Duplicate row.names when using loadSQM
Closed this issue · 6 comments
Hi,
I have a project which I recently exported using sqm2zip and I'm trying to load into R, but whether I use the zip file or the original project folder I get this:
Proj1 <- loadSQM("Proj1.zip",tax_mode = "prokfilter",engine = "data.table")
Loading total reads
Loading orfs
table... |
---|
================================================== |
Error in .rowNamesDF<- (x, value = value) : |
duplicate 'row.names' are not allowed |
In addition: Warning message: |
non-unique values when setting 'row.names': ‘megahit_1_1-411’, ‘megahit_1_424-639’, ‘megahit_10_37-309’, ‘megahit_100_25-276’, ‘megahit_100_280-432’, ‘megahit_1000_2-532’, ‘megahit_10000_2-646’, ‘megahit_10000_713-838’, ‘megahit_100000_3-1235’, ‘megahit_1000000_1-378’, ‘megahit_1000001_2-457’, ‘megahit_1000002_2-370’, ‘megahit_1000003_287-439’, ‘megahit_1000004_2-448’, ‘megahit_1000005_1-318’, ‘megahit_1000006_3-536’, ‘megahit_1000007_1-423’, ‘megahit_1000008_2-409’, ‘megahit_1000009_136-345’, ‘megahit_100001_3-626’, ‘megahit_1000010_1-207’, ‘megahit_1000011_1140-1634’, ‘megahit_1000011_254-1132’, ‘megahit_1000011_3-257’, ‘megahit_1000012_1-630’, ‘megahit_1000013_2-673’, ‘megahit_1000014_12-560’, ‘megahit_1000015_114-527’, ‘megahit_1000015_3-113’, ‘megahit_1000016_3-398’, ‘megahit_1000017_1-309’, ‘megahit_1000018_3-308’, ‘megahit_1000019_3-410’, ‘megahit [... truncated] |
Any ideas?
Thanks!
Can you share the zip file with me? I can check
Thanks! Here's a link to the zip file in google drive, hopefully that works! I couldn't think of an easier way.

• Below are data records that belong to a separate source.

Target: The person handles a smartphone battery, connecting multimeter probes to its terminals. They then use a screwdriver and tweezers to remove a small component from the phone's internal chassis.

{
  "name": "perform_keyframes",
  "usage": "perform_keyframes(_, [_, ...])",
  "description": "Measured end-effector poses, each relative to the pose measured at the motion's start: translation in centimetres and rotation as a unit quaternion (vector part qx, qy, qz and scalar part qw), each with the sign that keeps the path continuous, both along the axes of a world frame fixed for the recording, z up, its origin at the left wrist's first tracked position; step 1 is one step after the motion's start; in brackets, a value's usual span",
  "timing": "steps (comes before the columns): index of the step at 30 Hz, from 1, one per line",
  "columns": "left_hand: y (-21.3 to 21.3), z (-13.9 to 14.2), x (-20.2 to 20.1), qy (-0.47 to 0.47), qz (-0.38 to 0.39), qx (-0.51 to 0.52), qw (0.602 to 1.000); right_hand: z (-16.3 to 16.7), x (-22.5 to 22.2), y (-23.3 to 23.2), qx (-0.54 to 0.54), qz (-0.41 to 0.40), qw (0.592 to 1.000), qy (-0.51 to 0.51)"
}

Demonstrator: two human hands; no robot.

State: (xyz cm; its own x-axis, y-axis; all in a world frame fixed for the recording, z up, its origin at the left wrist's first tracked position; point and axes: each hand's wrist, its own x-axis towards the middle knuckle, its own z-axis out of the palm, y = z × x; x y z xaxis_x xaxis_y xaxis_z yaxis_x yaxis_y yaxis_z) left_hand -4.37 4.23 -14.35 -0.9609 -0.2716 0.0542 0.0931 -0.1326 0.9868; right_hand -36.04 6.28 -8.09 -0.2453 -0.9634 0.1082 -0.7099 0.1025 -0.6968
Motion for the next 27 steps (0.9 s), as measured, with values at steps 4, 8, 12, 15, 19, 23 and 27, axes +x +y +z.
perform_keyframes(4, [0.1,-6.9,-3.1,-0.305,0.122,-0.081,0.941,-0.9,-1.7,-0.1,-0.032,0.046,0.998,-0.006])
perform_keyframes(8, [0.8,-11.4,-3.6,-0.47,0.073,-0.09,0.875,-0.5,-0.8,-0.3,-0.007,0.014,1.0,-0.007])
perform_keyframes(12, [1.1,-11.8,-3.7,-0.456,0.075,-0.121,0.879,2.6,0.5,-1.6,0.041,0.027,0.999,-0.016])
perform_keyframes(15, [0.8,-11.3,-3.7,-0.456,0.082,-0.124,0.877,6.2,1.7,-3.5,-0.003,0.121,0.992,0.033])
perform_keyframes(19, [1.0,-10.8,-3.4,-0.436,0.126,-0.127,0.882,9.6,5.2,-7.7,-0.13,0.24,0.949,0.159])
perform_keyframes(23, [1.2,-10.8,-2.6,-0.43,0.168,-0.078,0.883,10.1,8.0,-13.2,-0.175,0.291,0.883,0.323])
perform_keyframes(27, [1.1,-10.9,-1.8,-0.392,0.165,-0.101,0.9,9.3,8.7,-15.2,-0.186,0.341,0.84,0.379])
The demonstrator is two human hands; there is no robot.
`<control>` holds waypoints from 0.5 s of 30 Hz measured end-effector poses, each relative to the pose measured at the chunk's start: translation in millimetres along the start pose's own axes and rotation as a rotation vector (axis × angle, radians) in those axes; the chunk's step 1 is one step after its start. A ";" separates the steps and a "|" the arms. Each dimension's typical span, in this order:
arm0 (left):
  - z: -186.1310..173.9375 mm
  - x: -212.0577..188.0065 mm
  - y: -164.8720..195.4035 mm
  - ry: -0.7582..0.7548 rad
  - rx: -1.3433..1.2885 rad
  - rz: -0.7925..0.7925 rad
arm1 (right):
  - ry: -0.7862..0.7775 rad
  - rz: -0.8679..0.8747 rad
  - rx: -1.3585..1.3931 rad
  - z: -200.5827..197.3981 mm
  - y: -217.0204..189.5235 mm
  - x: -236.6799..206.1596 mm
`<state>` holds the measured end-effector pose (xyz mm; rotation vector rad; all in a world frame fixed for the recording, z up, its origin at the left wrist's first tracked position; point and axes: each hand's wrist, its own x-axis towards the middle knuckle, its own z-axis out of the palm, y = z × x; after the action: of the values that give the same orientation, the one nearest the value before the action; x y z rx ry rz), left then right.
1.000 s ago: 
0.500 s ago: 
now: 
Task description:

https://drive.google.com/file/d/1vqtEVuPLnbpq1MeksIrSayr2PiZEJX5y/view?usp=sharing
Ok, somehow all orfs are present 4 times in your table, instead of once...
Each line seems to contain reads for only one sample. An example for one ORF would look like:
Raw.read.count.JI0015.1 Raw.read.count.JI0015.2
megahit_1_1-411 3 0
megahit_1_1-411.1 0 2
megahit_1_1-411.2 0 0
megahit_1_1-411.3 0 0
Raw.read.count.JI0015.3 Raw.read.count.JI0015.4
megahit_1_1-411 0 0
megahit_1_1-411.1 0 0
megahit_1_1-411.2 1 0
megahit_1_1-411.3 0 1
Raw.read.count.JI0015.5 Raw.read.count.JI0015.6
megahit_1_1-411 0 0
megahit_1_1-411.1 0 0
megahit_1_1-411.2 0 0
megahit_1_1-411.3 0 0
Other elements of the table (e.g. taxonomic and functional annotation) are identical for the repeated ORFs ( as they should )
This is my first time seeing this, and it seems that the project was run with the latest version...
@SamBrutySci did you do stop and restart this run somehow, or changed the parameters midway?
@jtamames any insight on why this may be happening?
Yes the run was interrupted a couple of times by HPC upgrades taking nodes down! Parameters should have all been consistent when restarting each time however. I just restarted using the --restart flag
Is this fixable with the current run or shall I just re-run from a certain step?
Samples JI0015.5 and JI0015.6 have no counts assigned to any ORF, so I suspect the run got interrupted during the mapping step.
To be safe I would maybe restart from step 10, forcing overwrite.
Thanks so much for your help! Restarting at step 10 forcing overwrite has fixed the issue!